En 26 ans de pouvoir, l’économie a connu des avancées, même si la redistribution est trop inégale. En témoigne le 183e rang sur 186 occupé par le Burkina Faso, pauvre pays sahélien, en termes d’indice de développement humain, selon l’ONU. La population critique cependant moins "la gestion du pays" que "la longévité" du président, à qui l’on reproche une "patrimonialisation du pouvoir", relève M. Ouédraogo. La jeunesse est au coeur du mouvement. Elle est "totalement réfractaire à l’idée de voir le président se maintenir au pouvoir", observe Siaka Coulibaly, juriste et analyste politique. Or le Burkina Faso est un pays très jeune: 60% des 17 millions d’habitants ont moins de 25 ans. Autant d’électeurs n’ayant jamais connu d’autre régime que celui du président Compaoré. Les risques de débordements sont élevés: lors de la grande manifestation de janvier, "on a vu des gens qui voulaient marcher vers la présidence, pour ne pas dire sur la présidence", raconte Abdoul Karim Ouédraogo. "Les ingrédients d’une possible explosion sociale se trouvent réunis", a averti fin janvier Jean-Baptiste Ouédraogo, avant-dernier président de la Haute-Volta (l’ancien nom du Burkina Faso), qui a réuni autour de sa personne un groupe de médiation.

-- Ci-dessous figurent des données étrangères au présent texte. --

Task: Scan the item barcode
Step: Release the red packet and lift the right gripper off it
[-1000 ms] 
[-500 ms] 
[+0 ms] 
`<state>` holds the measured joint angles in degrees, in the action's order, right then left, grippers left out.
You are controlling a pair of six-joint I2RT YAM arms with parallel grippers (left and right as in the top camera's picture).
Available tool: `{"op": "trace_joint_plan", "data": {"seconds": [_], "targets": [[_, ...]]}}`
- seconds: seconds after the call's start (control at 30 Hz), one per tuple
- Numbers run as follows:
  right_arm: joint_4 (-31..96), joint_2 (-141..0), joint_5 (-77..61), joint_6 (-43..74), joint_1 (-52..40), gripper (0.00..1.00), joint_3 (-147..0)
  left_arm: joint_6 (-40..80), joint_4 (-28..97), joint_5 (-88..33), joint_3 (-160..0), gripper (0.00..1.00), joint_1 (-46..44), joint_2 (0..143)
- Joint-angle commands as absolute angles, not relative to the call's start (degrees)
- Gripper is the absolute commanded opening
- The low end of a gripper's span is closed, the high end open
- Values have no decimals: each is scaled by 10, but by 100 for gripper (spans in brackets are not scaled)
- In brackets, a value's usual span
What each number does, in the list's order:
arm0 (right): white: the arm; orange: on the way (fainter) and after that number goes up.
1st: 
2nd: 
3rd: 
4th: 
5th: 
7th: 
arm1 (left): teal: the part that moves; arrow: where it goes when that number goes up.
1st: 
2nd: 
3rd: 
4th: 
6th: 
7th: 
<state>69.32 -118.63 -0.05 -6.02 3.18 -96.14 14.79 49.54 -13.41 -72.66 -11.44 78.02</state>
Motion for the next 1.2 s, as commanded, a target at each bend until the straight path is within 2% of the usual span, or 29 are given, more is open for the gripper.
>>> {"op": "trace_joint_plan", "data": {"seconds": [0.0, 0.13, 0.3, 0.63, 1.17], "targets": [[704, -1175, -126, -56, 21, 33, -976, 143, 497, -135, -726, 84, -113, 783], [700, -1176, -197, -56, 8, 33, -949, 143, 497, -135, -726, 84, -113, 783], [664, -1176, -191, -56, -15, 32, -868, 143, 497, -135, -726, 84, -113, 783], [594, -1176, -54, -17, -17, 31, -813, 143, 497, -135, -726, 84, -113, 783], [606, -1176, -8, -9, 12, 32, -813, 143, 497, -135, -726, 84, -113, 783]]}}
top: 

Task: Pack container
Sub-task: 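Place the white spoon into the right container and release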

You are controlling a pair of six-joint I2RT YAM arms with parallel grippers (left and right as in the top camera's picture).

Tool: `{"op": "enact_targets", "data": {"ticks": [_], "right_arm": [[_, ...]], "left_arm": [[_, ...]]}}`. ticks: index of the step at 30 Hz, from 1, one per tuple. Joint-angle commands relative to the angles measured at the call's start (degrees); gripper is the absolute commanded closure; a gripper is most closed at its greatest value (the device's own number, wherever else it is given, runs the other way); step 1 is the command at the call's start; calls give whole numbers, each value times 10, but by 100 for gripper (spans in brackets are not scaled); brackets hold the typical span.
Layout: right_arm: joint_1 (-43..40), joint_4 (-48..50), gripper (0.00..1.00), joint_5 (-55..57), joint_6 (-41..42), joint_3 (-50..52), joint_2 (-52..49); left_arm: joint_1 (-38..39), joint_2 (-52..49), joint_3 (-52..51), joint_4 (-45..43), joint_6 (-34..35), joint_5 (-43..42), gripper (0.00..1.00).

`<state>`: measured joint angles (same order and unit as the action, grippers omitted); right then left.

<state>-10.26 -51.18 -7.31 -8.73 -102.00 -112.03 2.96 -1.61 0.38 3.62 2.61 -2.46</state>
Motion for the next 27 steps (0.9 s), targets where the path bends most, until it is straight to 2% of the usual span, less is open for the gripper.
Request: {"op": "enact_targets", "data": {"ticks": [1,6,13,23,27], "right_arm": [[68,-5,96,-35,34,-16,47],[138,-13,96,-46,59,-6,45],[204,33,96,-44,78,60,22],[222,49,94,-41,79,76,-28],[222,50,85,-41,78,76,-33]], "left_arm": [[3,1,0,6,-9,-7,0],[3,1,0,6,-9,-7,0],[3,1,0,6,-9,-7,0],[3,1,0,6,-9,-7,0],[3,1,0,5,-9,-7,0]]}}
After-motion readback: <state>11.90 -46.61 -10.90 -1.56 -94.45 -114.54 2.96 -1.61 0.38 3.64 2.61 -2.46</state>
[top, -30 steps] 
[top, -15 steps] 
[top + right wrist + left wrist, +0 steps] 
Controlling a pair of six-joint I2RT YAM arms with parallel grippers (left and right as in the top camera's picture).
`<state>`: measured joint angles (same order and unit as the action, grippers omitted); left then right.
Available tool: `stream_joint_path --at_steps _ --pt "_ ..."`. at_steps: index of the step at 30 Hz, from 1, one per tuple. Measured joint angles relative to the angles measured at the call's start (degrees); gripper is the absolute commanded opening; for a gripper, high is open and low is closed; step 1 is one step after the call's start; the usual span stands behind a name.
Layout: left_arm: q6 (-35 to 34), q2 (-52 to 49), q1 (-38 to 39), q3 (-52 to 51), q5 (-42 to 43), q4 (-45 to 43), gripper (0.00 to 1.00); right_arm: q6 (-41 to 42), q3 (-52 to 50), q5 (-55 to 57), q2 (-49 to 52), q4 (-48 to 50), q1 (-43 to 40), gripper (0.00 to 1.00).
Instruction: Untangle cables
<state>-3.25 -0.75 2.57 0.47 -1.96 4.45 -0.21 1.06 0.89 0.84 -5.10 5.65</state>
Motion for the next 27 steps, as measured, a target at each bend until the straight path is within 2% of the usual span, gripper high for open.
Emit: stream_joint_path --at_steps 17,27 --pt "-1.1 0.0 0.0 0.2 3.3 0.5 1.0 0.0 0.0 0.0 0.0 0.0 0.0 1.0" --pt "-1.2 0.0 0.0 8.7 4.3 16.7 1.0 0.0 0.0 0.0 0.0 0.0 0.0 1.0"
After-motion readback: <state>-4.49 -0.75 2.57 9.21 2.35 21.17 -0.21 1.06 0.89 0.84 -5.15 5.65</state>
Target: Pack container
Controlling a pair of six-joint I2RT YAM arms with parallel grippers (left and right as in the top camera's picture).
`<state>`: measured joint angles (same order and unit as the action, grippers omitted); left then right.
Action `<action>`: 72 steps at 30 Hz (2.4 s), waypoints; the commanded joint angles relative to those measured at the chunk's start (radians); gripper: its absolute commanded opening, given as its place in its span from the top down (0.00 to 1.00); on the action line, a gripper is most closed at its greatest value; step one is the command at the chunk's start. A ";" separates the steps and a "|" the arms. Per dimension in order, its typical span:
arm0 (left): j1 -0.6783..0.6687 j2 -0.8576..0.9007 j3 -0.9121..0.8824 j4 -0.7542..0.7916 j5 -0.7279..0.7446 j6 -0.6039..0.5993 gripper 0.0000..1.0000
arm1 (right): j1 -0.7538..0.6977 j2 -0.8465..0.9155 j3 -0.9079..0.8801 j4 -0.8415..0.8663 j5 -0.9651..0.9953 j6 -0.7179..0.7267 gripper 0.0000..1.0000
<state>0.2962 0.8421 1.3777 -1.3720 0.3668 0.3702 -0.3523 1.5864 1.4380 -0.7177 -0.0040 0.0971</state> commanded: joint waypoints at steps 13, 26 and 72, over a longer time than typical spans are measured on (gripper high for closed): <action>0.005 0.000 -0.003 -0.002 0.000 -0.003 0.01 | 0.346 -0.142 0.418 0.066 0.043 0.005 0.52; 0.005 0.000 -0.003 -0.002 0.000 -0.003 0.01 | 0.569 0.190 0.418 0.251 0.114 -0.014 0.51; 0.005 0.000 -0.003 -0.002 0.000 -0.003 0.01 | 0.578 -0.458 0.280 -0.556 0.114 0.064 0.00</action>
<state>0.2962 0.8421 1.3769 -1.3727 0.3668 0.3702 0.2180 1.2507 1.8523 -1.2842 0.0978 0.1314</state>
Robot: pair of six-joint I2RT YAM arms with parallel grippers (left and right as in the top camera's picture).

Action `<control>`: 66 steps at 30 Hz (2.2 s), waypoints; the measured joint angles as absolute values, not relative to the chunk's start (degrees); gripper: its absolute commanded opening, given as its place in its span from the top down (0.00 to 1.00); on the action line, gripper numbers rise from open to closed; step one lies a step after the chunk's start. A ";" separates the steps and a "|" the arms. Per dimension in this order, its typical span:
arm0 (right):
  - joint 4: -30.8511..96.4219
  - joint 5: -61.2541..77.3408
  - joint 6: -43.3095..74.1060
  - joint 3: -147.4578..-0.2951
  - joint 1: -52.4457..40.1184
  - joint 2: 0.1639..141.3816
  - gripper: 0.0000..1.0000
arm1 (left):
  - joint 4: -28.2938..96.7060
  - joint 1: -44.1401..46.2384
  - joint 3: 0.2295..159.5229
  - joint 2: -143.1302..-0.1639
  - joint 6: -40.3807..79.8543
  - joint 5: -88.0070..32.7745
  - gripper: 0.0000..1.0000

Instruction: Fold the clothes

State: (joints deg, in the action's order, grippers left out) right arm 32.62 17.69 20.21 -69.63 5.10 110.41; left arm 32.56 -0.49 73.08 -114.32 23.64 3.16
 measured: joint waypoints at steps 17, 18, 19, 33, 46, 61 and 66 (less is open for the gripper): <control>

Les proches du président sont bien moins inquiets
Le Premier ministre Luc Adolphe Tiao, interrogé par l’AFP, voit dans les évènements récents un "signe de vitalité de (la) démocratie" burkinabè. "Le chef de l’Etat, conscient de la situation, ne fera rien qui vise à mettre en cause les acquis de notre pays", assure le ministre des Affaires étrangères Djibril Bassolé, que beaucoup verraient d’un bon oeil succéder à M. Compaoré. "Tout ce qui fonde son action, c’est de léguer à la postérité une société bâtie sur un socle de stabilité et résolument tournée vers le progrès", affirme un autre de ses proches. Et d’ajouter: "toutes les cartes sont toujours entre ses mains".